This is usually where one suggests evernote as a viable alternative, but I
feel like they butchered much of the UI in the latest version, namely the fact
that tagging is way less intuitive in the latest versions.

------
mattstech
Been a pretty big fan of Things for a while. I have one database that sits on
Dropbox and automatically syncs between two Macs. Would like to see better
mobile syncing (would rather have desktop database replace what's on an iOS
device instead of merging the two). All in all, though, it's a great app with
a polished interface.

------
fr0sty
Contrary to the article <http://rememberthemilk.com> does support multiple
lists (I currently have a dozen or so).

I've been trying RTM for a few weeks and my biggest cons are:

1\. the mobile clients are hobbled. The wife and I Use the android and iOS
apps and constantly feel like common things are difficult and uncommon things
are impossible. You cannot creat a new list from the app, for instance.
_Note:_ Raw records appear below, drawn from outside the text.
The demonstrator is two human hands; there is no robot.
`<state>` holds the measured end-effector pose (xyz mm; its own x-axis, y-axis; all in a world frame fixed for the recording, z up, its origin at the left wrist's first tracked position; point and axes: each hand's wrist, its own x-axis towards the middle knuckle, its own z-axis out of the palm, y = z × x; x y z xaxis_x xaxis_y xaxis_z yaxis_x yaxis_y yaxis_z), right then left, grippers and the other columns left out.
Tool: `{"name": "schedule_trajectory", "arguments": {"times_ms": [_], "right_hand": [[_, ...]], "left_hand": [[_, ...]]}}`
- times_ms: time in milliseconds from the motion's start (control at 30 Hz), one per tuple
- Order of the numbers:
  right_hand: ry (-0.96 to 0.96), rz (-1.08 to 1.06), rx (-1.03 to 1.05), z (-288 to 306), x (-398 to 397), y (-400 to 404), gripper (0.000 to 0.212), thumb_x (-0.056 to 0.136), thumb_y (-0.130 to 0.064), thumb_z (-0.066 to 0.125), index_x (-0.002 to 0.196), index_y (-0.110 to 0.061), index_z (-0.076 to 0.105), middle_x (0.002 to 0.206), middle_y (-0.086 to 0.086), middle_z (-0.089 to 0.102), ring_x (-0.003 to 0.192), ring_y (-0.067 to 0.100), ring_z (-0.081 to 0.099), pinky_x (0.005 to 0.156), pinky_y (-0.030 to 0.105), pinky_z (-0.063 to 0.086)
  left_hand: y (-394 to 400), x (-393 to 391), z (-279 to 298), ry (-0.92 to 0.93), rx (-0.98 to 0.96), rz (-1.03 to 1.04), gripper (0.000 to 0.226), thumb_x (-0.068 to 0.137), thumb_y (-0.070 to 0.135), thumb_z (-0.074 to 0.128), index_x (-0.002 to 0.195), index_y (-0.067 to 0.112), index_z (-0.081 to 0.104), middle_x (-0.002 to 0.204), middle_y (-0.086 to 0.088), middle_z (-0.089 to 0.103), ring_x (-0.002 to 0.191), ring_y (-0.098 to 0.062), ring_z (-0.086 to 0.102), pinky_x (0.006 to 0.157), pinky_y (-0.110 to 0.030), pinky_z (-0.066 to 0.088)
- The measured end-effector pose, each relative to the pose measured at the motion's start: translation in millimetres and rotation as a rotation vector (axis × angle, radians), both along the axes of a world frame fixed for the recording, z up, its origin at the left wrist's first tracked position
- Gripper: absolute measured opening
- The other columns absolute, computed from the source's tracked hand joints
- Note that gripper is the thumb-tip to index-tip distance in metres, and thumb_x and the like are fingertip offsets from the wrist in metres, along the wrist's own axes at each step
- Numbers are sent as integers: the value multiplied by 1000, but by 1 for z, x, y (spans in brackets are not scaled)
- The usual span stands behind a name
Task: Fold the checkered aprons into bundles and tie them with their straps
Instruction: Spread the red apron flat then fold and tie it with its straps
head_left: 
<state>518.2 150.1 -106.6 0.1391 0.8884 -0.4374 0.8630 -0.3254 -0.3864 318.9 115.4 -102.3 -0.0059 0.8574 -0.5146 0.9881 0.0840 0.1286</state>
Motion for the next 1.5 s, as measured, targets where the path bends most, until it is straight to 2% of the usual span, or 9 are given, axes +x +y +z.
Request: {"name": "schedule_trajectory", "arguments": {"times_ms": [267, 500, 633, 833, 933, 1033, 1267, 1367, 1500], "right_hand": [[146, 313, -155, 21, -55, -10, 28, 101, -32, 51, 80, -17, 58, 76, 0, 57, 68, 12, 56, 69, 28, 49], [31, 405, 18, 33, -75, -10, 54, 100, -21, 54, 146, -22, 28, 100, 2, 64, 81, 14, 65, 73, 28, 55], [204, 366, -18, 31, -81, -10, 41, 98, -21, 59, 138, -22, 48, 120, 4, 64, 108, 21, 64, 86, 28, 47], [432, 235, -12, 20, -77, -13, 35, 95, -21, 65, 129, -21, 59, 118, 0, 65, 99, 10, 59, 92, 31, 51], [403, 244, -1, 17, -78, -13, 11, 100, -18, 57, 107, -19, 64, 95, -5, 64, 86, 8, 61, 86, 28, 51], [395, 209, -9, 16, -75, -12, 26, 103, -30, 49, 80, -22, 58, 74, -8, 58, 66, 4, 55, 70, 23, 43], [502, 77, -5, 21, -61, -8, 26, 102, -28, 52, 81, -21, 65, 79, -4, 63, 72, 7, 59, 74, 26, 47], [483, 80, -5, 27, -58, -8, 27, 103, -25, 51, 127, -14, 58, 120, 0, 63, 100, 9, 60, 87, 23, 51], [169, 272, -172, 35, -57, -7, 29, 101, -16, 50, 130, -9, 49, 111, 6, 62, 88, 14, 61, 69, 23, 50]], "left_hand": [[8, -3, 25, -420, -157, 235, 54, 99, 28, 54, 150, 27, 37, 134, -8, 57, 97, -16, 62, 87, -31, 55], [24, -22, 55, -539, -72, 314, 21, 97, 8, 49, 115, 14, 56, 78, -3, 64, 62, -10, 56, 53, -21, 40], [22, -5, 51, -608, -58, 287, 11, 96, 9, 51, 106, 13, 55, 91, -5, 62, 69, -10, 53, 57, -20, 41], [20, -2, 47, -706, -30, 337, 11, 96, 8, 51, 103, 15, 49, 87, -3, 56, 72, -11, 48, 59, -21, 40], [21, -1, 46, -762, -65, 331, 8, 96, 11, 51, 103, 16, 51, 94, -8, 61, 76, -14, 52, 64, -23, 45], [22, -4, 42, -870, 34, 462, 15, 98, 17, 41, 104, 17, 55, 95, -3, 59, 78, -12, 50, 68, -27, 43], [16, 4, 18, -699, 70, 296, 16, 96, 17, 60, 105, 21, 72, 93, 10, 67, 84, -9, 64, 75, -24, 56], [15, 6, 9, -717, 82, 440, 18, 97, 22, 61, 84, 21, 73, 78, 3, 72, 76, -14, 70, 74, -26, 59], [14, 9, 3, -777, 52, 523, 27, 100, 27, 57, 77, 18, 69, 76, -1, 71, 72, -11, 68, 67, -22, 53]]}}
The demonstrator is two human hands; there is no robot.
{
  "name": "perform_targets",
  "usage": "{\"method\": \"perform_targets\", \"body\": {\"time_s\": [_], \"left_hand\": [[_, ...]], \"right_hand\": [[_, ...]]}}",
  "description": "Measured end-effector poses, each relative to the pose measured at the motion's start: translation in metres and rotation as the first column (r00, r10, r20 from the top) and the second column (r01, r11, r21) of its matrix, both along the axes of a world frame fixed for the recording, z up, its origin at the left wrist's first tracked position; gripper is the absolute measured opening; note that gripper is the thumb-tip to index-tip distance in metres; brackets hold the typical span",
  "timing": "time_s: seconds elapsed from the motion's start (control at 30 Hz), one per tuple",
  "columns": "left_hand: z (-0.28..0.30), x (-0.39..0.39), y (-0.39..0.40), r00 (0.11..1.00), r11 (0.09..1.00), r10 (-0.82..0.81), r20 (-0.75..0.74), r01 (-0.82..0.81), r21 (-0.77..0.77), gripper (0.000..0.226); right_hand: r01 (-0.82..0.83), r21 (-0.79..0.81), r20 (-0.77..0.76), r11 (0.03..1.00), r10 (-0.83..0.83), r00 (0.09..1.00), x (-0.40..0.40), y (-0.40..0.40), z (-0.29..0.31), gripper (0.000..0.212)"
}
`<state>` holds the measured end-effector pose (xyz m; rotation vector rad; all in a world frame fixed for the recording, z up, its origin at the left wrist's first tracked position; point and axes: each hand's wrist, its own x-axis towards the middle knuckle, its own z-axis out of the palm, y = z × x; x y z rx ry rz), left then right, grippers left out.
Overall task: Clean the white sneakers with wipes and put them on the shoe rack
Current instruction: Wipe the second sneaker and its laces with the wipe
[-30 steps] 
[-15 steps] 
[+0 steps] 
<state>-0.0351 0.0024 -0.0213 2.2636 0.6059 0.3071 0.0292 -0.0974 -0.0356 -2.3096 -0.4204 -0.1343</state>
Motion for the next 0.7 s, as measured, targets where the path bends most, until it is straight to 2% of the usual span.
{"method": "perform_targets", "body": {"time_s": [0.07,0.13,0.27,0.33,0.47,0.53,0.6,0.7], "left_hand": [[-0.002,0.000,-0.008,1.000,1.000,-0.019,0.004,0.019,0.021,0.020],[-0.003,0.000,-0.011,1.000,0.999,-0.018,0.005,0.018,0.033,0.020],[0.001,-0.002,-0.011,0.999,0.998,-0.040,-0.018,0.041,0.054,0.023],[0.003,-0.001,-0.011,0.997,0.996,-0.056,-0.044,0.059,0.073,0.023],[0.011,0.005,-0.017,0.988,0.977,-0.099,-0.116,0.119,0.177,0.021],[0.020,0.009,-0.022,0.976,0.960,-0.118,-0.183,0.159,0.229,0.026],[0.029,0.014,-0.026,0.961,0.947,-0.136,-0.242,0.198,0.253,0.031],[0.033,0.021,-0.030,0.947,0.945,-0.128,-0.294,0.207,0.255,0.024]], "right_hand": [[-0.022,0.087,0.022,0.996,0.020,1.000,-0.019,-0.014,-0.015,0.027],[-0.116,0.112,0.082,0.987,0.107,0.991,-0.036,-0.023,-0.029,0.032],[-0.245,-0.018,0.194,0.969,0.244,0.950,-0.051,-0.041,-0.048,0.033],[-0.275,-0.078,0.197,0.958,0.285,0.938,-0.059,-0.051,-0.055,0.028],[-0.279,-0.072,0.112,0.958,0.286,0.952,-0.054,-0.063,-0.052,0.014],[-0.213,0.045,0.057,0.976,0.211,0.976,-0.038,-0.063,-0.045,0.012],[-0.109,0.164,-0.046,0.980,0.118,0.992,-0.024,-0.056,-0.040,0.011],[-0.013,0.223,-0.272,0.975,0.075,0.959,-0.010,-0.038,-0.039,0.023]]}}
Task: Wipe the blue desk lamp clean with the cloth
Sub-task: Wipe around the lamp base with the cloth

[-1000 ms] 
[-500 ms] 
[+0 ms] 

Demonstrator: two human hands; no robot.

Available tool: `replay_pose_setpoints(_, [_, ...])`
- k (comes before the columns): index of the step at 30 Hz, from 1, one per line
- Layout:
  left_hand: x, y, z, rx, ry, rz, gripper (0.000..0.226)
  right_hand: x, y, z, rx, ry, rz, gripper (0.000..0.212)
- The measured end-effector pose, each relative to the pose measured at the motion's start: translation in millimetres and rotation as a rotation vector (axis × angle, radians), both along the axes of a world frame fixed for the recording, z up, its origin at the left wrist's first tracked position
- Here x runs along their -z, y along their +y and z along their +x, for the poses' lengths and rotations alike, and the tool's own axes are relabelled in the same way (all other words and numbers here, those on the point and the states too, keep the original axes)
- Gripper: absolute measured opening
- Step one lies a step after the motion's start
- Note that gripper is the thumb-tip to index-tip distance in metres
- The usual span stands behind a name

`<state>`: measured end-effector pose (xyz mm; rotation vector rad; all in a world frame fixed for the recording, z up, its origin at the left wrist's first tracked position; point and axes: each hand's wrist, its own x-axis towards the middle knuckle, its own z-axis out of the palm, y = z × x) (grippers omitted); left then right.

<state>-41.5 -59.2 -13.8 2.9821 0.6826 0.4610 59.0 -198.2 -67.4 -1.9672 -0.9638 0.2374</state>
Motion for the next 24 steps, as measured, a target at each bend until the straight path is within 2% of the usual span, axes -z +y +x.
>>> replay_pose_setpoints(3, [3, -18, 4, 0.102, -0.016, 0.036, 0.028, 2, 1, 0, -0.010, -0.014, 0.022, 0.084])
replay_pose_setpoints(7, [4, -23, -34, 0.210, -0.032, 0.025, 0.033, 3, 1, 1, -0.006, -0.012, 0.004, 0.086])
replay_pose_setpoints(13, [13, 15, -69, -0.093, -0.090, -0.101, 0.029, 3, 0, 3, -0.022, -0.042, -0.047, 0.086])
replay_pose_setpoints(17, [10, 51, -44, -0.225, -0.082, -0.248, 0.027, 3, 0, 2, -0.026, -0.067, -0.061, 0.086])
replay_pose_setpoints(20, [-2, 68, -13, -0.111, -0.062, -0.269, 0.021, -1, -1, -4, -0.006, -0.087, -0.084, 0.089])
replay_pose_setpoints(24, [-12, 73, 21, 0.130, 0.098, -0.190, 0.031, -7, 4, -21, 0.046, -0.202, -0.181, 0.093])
2\. Poor support for batch operations. This is especially true on the mobile
app. The only batch operation is "complete/uncomplete".

The two big Pros: 1\. There is an iOS and an android client

2\. There is support for sharing lists between accounts.

------
thewordpainter
it's amazing how many project management tools allow you to rate your
priorities...but what does that really accomplish when you end up with 90%
high priorities?

you need to go a step further to differentiate the priorities. that's where
listing (AKA ranking) can really come in handy.

we actually took a hard look at leveraging our ranking software from
<http://gorankem.com> towards a PM play...but the space is just too saturated.
one of the existing players needs to add a feature to prioritize within the
(high) priorities

anybody know of a PM tool that may do the job?

------
adaml_623
You forgot <http://www.toomanylists.com>.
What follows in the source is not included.